**Exercise inputs**
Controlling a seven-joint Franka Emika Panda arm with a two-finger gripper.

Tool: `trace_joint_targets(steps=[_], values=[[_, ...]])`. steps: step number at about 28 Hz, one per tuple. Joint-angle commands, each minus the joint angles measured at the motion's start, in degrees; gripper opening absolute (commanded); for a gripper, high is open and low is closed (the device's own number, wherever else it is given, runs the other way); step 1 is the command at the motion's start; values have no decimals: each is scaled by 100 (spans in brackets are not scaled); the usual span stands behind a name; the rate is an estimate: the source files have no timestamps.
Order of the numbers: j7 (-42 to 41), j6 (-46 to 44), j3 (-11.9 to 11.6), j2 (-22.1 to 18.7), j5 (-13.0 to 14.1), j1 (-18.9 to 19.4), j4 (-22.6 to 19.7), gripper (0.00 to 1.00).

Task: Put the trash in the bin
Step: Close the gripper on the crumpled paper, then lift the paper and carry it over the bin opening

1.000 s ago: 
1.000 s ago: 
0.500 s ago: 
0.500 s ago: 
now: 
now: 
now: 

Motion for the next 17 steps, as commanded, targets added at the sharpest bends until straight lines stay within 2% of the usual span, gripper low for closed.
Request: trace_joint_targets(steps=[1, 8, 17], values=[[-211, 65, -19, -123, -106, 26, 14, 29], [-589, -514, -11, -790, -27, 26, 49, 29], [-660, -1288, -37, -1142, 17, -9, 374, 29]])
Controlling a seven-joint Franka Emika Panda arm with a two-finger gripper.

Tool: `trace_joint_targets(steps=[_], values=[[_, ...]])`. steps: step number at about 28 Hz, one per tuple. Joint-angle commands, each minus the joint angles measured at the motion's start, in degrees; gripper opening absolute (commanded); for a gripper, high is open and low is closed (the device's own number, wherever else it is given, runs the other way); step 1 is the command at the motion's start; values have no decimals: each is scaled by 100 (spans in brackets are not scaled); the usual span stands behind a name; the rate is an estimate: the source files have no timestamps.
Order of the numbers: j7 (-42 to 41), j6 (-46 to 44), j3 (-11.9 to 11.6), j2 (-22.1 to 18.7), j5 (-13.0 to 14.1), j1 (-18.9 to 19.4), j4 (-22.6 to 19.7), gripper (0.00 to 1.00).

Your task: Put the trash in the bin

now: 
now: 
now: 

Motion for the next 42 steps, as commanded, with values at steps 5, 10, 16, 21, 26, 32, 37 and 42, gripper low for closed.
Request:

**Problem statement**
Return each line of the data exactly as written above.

**Exercise solution**
Controlling a seven-joint Franka Emika Panda arm with a two-finger gripper.

Tool: `trace_joint_targets(steps=[_], values=[[_, ...]])`. steps: step number at about 28 Hz, one per tuple. Joint-angle commands, each minus the joint angles measured at the motion's start, in degrees; gripper opening absolute (commanded); for a gripper, high is open and low is closed (the device's own number, wherever else it is given, runs the other way); step 1 is the command at the motion's start; values have no decimals: each is scaled by 100 (spans in brackets are not scaled); the usual span stands behind a name; the rate is an estimate: the source files have no timestamps.
Order of the numbers: j7 (-42 to 41), j6 (-46 to 44), j3 (-11.9 to 11.6), j2 (-22.1 to 18.7), j5 (-13.0 to 14.1), j1 (-18.9 to 19.4), j4 (-22.6 to 19.7), gripper (0.00 to 1.00).

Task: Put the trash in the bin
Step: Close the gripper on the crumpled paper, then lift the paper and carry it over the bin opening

1.000 s ago: 
1.000 s ago: 
0.500 s ago: 
0.500 s ago: 
now: 
now: 
now: 

Motion for the next 17 steps, as commanded, targets added at the sharpest bends until straight lines stay within 2% of the usual span, gripper low for closed.
Request: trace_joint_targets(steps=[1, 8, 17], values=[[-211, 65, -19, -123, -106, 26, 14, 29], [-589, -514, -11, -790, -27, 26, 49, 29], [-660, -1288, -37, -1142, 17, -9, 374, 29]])
Controlling a seven-joint Franka Emika Panda arm with a two-finger gripper.

Tool: `trace_joint_targets(steps=[_], values=[[_, ...]])`. steps: step number at about 28 Hz, one per tuple. Joint-angle commands, each minus the joint angles measured at the motion's start, in degrees; gripper opening absolute (commanded); for a gripper, high is open and low is closed (the device's own number, wherever else it is given, runs the other way); step 1 is the command at the motion's start; values have no decimals: each is scaled by 100 (spans in brackets are not scaled); the usual span stands behind a name; the rate is an estimate: the source files have no timestamps.
Order of the numbers: j7 (-42 to 41), j6 (-46 to 44), j3 (-11.9 to 11.6), j2 (-22.1 to 18.7), j5 (-13.0 to 14.1), j1 (-18.9 to 19.4), j4 (-22.6 to 19.7), gripper (0.00 to 1.00).

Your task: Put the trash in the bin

now: 
now: 
now: 

Motion for the next 42 steps, as commanded, with values at steps 5, 10, 16, 21, 26, 32, 37 and 42, gripper low for closed.
Request:

The submitted answer is complete.